As recombinant BET methods gained recognition for their sustainability, global adoption began to shift. The entry of multiple vendors gave labs more options to evaluate and compare. This flexibility helped customers find solutions tailored to their needs and reduced reliance on a single supplier. The added security of multiple sourcing options addressed a long-standing barrier to adoption.

Recombinant BET is becoming more widely used and accepted by the endotoxin testing industry as customers begin comparative studies and regulatory guidelines continue to evolve. Still, the shift is expected to be gradual, as companies weigh the benefits of implementing a new technology in their laboratories, and LAL will continue to be available for the foreseeable future given its critical role in endotoxin testing and to aid in legacy testing, validation and comparative studies between methods.
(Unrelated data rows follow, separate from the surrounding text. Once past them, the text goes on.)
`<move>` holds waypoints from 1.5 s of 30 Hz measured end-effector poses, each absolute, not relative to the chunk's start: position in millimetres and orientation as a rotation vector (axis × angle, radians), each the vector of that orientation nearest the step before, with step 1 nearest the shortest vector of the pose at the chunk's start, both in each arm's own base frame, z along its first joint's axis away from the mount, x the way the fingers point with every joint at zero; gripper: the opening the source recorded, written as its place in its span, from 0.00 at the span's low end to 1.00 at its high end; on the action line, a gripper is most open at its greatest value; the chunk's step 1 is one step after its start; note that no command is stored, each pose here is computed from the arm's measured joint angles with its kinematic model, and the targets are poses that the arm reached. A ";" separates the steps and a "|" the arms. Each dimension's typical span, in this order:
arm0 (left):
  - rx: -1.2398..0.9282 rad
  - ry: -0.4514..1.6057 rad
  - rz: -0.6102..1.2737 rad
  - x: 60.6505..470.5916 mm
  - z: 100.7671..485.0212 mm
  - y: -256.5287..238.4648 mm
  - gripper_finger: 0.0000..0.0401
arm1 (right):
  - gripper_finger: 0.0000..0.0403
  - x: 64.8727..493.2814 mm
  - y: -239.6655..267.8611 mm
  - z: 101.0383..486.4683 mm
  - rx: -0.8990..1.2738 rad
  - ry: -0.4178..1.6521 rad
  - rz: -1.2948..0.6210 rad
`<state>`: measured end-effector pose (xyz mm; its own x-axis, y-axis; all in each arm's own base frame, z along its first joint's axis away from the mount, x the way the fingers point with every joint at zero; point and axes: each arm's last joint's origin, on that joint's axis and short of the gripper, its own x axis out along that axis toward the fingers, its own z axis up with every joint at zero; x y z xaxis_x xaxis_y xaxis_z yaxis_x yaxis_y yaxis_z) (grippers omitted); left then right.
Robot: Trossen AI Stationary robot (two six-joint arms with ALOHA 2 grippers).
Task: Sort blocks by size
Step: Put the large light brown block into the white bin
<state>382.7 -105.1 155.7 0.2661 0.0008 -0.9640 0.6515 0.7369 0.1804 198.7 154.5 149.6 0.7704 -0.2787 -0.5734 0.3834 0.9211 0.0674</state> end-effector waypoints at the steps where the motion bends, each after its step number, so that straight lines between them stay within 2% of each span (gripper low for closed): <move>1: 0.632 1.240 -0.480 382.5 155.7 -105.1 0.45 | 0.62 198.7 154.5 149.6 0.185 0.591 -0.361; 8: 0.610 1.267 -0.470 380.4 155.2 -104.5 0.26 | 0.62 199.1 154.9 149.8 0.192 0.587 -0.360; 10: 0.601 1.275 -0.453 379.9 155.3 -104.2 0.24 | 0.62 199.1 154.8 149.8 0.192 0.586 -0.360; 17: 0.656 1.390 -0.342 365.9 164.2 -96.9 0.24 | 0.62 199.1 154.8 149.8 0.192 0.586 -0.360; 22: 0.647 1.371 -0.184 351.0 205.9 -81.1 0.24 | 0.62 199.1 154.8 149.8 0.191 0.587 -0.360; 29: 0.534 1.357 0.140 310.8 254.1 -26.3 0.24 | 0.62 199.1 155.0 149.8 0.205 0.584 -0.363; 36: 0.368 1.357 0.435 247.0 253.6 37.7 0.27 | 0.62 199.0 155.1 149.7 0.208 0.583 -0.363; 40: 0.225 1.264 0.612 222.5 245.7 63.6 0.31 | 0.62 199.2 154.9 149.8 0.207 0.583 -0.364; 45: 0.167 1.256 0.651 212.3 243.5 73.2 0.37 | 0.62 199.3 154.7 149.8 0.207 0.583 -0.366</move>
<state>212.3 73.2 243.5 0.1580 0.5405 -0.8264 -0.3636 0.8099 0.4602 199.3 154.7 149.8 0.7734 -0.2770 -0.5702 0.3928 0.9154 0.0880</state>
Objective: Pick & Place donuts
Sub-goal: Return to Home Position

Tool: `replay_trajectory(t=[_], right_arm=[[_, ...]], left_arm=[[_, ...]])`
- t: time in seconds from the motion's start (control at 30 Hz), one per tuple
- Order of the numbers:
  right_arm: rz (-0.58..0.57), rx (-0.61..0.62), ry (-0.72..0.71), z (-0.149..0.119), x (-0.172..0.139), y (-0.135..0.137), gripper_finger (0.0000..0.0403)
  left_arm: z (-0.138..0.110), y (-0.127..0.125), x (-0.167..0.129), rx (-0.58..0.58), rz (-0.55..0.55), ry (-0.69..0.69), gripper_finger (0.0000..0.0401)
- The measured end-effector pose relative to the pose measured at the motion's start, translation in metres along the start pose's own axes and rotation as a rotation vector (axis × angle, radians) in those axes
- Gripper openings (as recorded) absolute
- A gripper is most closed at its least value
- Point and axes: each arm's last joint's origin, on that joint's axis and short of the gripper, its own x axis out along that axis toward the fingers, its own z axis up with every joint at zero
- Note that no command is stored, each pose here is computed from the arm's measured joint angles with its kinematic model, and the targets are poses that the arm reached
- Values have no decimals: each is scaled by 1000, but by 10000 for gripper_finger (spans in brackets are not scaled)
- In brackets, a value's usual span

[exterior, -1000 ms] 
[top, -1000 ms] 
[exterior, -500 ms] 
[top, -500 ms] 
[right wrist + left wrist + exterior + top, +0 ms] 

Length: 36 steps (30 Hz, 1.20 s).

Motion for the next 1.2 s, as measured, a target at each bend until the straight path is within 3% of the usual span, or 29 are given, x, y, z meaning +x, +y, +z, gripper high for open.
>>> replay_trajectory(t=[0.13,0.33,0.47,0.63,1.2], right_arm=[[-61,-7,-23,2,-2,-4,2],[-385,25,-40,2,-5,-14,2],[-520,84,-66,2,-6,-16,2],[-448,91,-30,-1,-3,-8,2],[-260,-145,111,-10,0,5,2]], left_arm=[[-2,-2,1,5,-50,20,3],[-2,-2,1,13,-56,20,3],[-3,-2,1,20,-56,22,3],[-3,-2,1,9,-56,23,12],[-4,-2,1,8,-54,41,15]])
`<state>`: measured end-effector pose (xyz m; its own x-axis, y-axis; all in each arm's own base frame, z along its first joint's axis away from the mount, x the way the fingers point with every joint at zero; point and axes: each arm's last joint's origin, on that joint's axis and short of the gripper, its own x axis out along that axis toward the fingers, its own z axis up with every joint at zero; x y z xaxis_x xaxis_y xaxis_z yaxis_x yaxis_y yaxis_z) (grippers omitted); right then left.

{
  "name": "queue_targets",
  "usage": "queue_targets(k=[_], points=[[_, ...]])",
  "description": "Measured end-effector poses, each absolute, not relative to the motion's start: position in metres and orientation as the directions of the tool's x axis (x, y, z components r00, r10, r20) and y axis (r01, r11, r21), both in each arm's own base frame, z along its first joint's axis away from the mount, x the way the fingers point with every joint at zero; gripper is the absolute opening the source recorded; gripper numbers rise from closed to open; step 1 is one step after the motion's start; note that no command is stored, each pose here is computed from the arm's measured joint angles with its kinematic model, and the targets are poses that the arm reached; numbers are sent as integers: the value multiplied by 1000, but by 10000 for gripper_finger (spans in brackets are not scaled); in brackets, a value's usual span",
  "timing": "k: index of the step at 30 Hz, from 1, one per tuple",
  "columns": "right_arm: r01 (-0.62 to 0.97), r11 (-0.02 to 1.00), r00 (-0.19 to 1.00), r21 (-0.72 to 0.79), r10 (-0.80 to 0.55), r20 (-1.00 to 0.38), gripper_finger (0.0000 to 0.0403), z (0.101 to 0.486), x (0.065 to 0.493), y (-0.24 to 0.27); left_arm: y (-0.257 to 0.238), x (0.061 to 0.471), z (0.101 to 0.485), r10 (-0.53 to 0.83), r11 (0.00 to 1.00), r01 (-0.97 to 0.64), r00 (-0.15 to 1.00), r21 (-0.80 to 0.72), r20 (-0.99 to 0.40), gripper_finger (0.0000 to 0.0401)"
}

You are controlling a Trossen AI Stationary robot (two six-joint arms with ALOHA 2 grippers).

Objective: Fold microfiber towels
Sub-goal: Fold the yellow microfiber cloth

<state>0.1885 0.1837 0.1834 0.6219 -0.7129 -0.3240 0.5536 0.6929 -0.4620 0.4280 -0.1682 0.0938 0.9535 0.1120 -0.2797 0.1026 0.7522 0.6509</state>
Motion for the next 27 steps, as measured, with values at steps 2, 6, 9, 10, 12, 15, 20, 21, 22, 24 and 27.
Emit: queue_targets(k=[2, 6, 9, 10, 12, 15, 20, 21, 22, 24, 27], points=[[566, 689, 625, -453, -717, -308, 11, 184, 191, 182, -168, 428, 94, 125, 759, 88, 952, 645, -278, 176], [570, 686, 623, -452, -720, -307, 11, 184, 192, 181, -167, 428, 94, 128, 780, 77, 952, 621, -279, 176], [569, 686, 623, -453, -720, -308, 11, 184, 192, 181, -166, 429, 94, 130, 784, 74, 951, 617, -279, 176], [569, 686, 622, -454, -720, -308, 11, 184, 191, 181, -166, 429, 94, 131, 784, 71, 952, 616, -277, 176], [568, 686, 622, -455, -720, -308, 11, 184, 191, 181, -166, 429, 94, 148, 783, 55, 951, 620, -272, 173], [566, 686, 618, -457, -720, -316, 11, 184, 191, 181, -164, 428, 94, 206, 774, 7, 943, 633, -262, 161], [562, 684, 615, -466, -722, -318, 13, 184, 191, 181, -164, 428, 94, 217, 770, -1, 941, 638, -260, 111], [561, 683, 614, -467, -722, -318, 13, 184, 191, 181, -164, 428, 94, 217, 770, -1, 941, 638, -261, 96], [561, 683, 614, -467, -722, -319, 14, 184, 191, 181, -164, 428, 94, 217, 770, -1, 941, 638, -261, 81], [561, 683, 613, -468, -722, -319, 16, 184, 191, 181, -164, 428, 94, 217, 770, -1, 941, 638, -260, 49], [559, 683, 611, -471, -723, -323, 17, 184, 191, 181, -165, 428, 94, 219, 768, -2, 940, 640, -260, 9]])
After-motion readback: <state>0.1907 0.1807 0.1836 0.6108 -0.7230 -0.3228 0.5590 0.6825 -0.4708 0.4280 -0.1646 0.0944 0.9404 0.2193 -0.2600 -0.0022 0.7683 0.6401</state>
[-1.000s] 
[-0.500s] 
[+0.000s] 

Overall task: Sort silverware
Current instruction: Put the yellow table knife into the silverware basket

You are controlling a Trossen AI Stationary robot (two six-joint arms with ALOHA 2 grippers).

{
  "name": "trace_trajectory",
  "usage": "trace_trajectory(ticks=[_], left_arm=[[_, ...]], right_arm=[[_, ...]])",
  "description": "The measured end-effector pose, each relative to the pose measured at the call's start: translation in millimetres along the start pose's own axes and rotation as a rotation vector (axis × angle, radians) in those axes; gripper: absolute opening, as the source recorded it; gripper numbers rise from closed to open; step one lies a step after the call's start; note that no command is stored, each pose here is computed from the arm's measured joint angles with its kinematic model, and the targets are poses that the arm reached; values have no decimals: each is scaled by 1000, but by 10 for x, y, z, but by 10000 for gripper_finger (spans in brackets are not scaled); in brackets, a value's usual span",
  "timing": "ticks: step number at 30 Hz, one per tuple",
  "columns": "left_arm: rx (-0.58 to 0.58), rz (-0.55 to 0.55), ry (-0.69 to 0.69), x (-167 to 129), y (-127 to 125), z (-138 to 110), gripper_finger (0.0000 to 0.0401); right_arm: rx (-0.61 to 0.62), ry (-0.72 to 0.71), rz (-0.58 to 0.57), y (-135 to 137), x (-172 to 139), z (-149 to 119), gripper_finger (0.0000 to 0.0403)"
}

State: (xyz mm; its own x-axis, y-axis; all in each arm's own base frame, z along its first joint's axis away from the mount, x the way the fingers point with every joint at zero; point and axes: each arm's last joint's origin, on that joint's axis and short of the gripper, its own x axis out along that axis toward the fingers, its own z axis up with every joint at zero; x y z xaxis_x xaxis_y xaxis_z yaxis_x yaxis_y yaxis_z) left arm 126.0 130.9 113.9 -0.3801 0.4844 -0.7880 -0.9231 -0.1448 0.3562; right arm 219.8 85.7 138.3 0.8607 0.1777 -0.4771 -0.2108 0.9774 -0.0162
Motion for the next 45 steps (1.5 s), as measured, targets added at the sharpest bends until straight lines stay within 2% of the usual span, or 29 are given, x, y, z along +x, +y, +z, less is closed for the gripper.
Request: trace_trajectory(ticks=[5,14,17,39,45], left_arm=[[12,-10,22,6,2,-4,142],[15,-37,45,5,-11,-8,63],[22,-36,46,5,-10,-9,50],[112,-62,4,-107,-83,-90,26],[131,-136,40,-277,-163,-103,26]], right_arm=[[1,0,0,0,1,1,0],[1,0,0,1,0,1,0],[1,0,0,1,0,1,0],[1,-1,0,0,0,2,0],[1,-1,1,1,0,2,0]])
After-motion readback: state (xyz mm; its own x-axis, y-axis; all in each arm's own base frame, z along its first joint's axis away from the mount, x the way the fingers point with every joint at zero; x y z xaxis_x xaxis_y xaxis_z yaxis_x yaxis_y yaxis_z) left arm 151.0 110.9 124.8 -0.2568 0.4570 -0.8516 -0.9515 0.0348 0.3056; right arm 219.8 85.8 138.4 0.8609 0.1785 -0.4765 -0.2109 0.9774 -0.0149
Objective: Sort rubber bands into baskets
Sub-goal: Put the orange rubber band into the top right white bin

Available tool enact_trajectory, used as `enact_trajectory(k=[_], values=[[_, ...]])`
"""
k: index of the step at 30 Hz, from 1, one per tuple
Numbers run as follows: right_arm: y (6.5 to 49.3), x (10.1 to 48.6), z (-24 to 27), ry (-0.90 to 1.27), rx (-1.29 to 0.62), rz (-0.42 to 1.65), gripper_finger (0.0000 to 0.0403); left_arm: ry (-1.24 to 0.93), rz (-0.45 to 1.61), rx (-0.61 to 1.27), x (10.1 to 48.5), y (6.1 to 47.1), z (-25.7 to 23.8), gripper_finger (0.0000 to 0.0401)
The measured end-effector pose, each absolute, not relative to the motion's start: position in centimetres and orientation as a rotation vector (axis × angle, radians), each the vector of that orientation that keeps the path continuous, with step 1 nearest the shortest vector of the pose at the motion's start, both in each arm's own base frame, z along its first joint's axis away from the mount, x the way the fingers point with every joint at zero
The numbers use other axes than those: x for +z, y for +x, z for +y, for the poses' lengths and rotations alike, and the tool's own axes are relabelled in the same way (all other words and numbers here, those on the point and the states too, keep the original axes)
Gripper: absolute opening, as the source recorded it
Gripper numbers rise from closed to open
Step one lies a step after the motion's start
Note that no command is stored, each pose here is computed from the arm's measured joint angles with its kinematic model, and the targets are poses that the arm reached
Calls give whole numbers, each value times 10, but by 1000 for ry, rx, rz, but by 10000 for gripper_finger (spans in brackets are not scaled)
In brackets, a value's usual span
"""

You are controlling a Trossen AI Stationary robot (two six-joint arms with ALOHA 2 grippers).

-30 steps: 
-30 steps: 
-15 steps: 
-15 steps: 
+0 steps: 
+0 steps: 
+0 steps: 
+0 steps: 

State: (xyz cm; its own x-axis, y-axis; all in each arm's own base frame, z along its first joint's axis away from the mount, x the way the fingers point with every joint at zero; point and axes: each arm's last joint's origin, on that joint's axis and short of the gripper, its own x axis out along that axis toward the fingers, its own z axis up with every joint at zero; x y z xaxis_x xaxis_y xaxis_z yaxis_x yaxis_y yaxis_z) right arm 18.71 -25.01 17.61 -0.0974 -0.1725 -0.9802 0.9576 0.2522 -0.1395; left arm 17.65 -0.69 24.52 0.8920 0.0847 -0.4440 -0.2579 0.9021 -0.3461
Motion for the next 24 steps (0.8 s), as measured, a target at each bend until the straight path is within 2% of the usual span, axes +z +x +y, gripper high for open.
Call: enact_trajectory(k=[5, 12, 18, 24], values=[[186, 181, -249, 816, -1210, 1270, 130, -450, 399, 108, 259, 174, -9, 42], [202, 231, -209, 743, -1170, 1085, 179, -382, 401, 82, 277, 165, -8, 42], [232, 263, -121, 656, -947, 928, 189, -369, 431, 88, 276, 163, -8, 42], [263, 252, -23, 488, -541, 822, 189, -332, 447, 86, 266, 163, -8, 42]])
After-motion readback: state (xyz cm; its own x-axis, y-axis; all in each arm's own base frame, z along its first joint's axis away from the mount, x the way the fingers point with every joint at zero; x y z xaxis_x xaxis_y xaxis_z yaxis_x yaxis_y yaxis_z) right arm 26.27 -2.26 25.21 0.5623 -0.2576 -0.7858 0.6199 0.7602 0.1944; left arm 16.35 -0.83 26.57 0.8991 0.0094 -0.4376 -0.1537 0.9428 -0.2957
Technical, financial, regulatory and sustainability challenges have shaped BET's path forward. However, as recombinant technologies mature and regulatory clarity improves, these methods are poised to become trusted components of quality control in biological and pharmaceutical manufacturing.

Conclusion

Sustainable practices, including resource conservation and testing methods, have shaped the evolution of bacterial endotoxin testing since the 1940s. LAL has long dominated the field, but recombinant technologies now offer labs new options. Regulatory updates, including USP Chapter <86>, reflect this shift and offer practical guidance for implementation across global markets.

References

1. Atlantic States Marine Fisheries Commission. 2019. Horseshoe Crab Benchmark Stock Assessment and Peer Review Report. Arlington, VA.
2. Atlantic States Marine Fisheries Commission. 2024. 2024 Horseshoe Crab Stock Assessment Update. Arlington, VA.
3. Atlantic States Marine Fisheries Commission. 2011. Horseshoe Crab Biomedical ad-hoc Working Group Report. Washington, DC.
4. Atlantic States Marine Fisheries Commission. 2023. Best Management Practices for Handling Horseshoe Crabs for Biomedical Purposes. Arlington, VA.